ISBN 978-3-8300-2452-1 (Print)
ISBN 978-3-339-02452-7 (eBook)

Rezension

[...] Die Historikerin Nina Werth hat sich diesem Mythos genähert, indem sie eine sehr genaue ikonografische Untersuchung vorgenommen hat. [...]
Nur die Göttin Hekate findet sich bis ins 4. Jahrhundert nach Christus als dreifache Figur in Stein gemeißelt – sie wurde dargestellt im sogenannten Hekateion. Mit dieser Darstellungsform befasst sich die Autorin mit wissenschaftlicher Präszision. Sie stellt dem bislang divergenten Bild dieser Göttin eine klärende Analyse entgegen, indem sie historische Quellen, bereits vorhandene Forschungsergebnisse und vor allem die erhalten gebliebenen bildnerischen Darstellungen der Göttin Hekate hinzuzieht.
Nina Werths Arbeit zur dreigestaltigen Göttin aus dem Verlag Dr. Kovac dürfte für all jene interessant sein, die sich dem Thema rein wissenschaftlich nähern möchten. Wer ein esoterisch verklärtes Hekate-Bild erwartet, dürfte enttäuscht sein. Hier wurde seriös geforscht, zahlreiche Fußnoten und ein 250 seitiger Anhang mit Abbildungen, Katalognummern der Skulpturen und Reliefs, sowie eine umfangreiche Bibliografie zeugen davon.
Am Ende aber bleibt die griechische Göttin auch für die engagierte Wissenschaftlerin immer noch ein wenig rätselhaft in ihrer Allmächtigkeit, die sich in den zahllosen Attributen und Symbolen von Hekates Abbildern manifestiert.
3sat Kulturzeit, 31.05.2007

Zum Inhalt

Die Studie beschäftigt sich mit dem Bild der griechischen Göttin Hekate, das um 430 v. Chr. vom Künstler Alkamenes geschaffen wurde, und das sich frappant vom „üblichen“ klassisch-griechischen Götterbild unterscheidet.

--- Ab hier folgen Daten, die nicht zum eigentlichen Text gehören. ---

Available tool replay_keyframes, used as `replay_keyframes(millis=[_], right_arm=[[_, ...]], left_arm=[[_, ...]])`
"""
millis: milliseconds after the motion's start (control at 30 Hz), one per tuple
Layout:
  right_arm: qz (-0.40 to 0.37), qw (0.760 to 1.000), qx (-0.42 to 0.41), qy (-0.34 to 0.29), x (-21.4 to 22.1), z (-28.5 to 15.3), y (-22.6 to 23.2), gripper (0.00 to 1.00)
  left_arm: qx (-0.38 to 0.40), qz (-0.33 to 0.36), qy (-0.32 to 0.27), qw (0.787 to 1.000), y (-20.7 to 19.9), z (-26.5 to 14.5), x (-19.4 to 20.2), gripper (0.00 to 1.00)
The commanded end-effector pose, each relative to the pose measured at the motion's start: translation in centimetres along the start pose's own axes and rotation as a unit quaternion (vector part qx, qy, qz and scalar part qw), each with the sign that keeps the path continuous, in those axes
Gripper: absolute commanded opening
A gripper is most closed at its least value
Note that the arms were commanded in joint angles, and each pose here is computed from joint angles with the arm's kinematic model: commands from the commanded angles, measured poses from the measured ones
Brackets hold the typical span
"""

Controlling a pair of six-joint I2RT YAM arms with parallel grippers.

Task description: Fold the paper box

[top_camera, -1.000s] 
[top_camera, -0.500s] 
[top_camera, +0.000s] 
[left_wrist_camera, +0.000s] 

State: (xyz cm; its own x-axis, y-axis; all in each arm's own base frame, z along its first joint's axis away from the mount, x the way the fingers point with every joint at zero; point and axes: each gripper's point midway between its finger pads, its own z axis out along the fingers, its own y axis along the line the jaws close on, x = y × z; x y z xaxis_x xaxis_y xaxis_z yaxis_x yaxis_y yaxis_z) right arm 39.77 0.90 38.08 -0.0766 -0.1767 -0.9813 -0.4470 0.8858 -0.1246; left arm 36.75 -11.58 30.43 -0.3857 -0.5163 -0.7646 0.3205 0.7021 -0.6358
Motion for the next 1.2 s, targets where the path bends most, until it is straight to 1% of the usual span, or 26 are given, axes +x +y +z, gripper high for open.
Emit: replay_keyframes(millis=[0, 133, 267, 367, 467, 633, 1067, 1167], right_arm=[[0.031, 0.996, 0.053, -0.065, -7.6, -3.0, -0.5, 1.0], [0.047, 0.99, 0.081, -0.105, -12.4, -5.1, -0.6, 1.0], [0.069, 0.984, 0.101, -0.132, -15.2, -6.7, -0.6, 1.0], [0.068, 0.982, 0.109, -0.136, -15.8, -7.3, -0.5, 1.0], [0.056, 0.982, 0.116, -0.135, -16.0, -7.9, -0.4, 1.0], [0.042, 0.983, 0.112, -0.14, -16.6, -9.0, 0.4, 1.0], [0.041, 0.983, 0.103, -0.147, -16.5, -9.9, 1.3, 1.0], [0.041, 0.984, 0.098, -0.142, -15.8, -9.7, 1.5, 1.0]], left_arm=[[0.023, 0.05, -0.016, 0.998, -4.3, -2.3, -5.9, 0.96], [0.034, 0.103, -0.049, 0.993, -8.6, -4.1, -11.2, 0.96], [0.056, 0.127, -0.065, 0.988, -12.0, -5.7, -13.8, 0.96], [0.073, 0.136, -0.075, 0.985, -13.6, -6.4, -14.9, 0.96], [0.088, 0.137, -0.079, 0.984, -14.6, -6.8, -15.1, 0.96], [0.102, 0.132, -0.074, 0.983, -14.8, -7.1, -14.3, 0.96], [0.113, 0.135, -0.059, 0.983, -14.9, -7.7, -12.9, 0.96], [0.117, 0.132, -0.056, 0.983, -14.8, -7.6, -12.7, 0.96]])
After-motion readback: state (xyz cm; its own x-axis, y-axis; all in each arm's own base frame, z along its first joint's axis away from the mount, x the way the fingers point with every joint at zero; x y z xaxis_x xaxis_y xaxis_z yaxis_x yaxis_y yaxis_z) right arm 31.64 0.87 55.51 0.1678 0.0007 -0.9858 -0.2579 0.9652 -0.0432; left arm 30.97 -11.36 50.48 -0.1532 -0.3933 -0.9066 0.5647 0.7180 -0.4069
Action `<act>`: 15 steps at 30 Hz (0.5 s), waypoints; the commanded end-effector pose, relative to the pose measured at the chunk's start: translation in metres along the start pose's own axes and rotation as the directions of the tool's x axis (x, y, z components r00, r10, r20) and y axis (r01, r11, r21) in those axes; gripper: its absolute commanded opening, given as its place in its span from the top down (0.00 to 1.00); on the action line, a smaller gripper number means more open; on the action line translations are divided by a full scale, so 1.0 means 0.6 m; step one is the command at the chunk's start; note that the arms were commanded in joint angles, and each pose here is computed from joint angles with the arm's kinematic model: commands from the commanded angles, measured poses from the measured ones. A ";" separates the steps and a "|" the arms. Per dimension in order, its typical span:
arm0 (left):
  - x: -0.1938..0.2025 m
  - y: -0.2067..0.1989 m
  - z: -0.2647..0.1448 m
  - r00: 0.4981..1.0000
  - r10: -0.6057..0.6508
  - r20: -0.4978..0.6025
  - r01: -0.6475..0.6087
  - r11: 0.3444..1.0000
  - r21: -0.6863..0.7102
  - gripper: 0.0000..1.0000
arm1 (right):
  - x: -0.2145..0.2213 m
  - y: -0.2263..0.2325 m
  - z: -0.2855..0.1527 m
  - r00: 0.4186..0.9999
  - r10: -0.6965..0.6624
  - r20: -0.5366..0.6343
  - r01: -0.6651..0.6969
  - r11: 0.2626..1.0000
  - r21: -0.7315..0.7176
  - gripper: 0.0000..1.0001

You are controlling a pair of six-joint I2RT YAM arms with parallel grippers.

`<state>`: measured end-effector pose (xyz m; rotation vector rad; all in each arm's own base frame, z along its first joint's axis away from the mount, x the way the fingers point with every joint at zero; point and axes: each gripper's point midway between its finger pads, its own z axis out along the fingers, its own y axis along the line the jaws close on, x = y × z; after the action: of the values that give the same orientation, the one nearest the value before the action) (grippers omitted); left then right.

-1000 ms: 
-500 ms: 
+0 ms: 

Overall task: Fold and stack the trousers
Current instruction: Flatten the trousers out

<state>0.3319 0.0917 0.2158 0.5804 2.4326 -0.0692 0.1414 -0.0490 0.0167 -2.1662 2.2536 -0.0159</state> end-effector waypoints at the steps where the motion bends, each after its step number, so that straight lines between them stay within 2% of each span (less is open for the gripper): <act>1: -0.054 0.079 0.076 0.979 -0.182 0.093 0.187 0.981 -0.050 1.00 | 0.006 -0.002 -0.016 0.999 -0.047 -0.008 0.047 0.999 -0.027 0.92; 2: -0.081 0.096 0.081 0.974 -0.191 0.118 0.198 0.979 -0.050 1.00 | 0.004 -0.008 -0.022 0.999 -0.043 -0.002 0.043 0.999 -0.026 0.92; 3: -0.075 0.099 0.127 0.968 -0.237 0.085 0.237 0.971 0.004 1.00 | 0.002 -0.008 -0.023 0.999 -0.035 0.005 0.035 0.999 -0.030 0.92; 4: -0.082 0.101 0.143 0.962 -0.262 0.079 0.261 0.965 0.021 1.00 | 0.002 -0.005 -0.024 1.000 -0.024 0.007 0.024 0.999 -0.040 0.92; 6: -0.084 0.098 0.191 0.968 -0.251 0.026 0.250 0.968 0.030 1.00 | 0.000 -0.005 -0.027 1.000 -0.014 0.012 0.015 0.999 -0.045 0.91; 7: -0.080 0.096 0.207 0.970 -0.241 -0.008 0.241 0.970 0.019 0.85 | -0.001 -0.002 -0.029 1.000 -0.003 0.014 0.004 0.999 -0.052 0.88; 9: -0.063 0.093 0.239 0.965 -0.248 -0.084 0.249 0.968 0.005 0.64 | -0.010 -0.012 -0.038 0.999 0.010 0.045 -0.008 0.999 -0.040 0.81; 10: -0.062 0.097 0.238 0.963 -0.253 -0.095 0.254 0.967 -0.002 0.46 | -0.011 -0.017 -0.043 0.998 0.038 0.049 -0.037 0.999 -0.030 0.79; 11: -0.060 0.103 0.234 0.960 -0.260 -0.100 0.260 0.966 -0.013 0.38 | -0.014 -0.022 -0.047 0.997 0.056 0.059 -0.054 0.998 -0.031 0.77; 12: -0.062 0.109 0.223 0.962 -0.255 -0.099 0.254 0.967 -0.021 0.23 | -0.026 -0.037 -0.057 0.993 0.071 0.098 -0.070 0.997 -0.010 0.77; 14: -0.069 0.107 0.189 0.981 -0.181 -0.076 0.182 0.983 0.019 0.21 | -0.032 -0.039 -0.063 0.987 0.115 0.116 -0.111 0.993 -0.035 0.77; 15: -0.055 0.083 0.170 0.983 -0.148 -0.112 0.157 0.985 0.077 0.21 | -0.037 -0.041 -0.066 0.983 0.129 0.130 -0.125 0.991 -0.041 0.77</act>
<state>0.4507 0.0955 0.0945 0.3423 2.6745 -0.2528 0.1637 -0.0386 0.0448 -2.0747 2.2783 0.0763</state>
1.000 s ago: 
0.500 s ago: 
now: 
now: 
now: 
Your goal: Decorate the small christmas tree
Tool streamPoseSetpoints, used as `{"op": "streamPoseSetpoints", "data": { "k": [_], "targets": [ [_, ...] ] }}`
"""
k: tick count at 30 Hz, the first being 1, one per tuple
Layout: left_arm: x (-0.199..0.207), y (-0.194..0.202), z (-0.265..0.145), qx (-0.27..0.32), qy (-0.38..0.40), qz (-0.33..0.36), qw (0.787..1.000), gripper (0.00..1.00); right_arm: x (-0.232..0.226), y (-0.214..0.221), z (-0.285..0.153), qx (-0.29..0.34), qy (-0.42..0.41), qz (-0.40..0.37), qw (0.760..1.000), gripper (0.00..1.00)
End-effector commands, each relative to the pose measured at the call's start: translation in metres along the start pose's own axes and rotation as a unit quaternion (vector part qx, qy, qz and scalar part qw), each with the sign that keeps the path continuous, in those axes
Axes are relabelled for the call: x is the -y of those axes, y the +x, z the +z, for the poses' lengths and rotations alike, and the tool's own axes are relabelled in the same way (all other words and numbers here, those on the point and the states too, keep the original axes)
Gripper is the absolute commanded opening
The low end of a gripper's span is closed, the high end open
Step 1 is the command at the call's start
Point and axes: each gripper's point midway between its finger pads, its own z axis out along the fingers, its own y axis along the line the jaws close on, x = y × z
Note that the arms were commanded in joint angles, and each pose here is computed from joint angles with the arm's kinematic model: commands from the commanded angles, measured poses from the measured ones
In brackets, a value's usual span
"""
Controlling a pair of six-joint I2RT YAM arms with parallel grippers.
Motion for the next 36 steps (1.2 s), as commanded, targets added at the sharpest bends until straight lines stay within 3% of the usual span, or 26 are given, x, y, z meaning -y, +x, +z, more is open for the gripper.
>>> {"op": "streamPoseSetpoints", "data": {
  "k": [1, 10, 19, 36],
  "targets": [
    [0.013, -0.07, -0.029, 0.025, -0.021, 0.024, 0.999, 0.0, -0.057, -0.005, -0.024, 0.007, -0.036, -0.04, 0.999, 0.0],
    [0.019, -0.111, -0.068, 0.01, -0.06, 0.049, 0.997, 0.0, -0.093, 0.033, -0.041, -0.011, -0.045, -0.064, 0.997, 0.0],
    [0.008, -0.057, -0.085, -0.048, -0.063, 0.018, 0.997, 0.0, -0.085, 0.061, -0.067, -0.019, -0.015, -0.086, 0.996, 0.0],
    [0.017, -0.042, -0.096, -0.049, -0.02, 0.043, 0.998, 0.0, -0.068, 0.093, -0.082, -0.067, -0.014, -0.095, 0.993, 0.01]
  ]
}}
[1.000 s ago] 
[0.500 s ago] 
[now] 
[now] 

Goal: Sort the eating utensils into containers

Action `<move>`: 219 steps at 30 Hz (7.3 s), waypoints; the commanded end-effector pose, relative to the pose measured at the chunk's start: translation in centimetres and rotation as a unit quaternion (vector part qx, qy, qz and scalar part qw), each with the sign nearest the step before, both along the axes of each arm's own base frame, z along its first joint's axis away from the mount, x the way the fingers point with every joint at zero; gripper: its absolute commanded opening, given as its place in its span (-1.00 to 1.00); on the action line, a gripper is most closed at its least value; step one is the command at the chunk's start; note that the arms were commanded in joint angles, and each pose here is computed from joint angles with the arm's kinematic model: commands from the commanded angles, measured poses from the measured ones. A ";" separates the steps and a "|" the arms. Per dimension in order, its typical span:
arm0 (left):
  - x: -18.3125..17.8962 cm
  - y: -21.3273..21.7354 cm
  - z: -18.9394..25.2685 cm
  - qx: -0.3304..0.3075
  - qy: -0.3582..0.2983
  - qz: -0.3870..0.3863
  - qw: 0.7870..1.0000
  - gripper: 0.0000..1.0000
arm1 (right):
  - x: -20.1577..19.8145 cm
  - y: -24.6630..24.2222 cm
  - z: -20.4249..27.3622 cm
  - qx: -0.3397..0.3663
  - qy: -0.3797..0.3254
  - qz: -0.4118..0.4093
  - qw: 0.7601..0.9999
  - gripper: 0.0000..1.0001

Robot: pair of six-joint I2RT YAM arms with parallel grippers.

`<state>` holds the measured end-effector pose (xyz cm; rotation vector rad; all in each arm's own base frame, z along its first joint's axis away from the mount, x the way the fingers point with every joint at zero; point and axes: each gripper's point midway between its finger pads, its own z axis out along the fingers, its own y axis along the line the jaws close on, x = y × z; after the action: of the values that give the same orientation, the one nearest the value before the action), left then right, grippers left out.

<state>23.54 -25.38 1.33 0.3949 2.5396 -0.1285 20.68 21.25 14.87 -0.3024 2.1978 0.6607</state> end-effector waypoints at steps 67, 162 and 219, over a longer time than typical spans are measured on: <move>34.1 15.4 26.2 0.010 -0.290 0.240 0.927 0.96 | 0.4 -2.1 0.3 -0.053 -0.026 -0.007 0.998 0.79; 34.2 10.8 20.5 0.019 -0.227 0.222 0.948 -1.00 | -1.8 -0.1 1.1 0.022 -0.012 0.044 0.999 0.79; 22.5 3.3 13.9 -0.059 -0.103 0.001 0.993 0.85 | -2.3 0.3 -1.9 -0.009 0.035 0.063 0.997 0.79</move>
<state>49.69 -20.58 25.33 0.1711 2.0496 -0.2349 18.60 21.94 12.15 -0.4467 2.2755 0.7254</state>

Das sogenannte Hekateion zeichnet sich aus durch seine Dreileibigkeit, den Archaismus der einzelnen Figuren, sowie deren altertümliche Stilisierung, wie sie etwa in der starren Körperhaltung entgegentritt.

Diese Andersartigkeiten werden hier erstmals auf ihre Ursprünge und Aussagen hin untersucht. Danach ergibt sich ein von der bisherigen Auffassung abweichendes Bild von Ursprung und Charakter der Göttin. So wird die kleinasiatische Herkunft der dreileibigen Hekate unwahrscheinlich, ihre Verbindung mit dem Dreiweg erscheint als nebensächlich und willkürlich, ihre Bedeutung als Geister- und Gespensterherrin entwickelt sich erst nachträglich.

Auch die Aussagen der von den einzelnen Figuren mitgeführten Gegenstände werden genauer betrachtet, denn auch sie erklären das Wesen der Göttin. Durch die Klärung dieser Aussagen kann der Charakter dieser außergewöhnlichen Göttin exakter beschrieben und erläutert werden.

Ein völlig neuer, bislang unbeachteter Aspekt ist der der Raumwirkung des Hekateions. Damit bietet sich die Möglichkeit, den besonderen Aufbau des Males losgelöst von seiner mutmaßlichen Aufstellung an Dreiwegen zu erklären. Es erweist sich dabei, dass schon im späten 5. Jahrhundert v. Chr. eine rundplastische Figur geschaffen wurde, die sich auf ihren Umraum bezieht, und zwar auf ihre ganz eigene und spezielle Weise.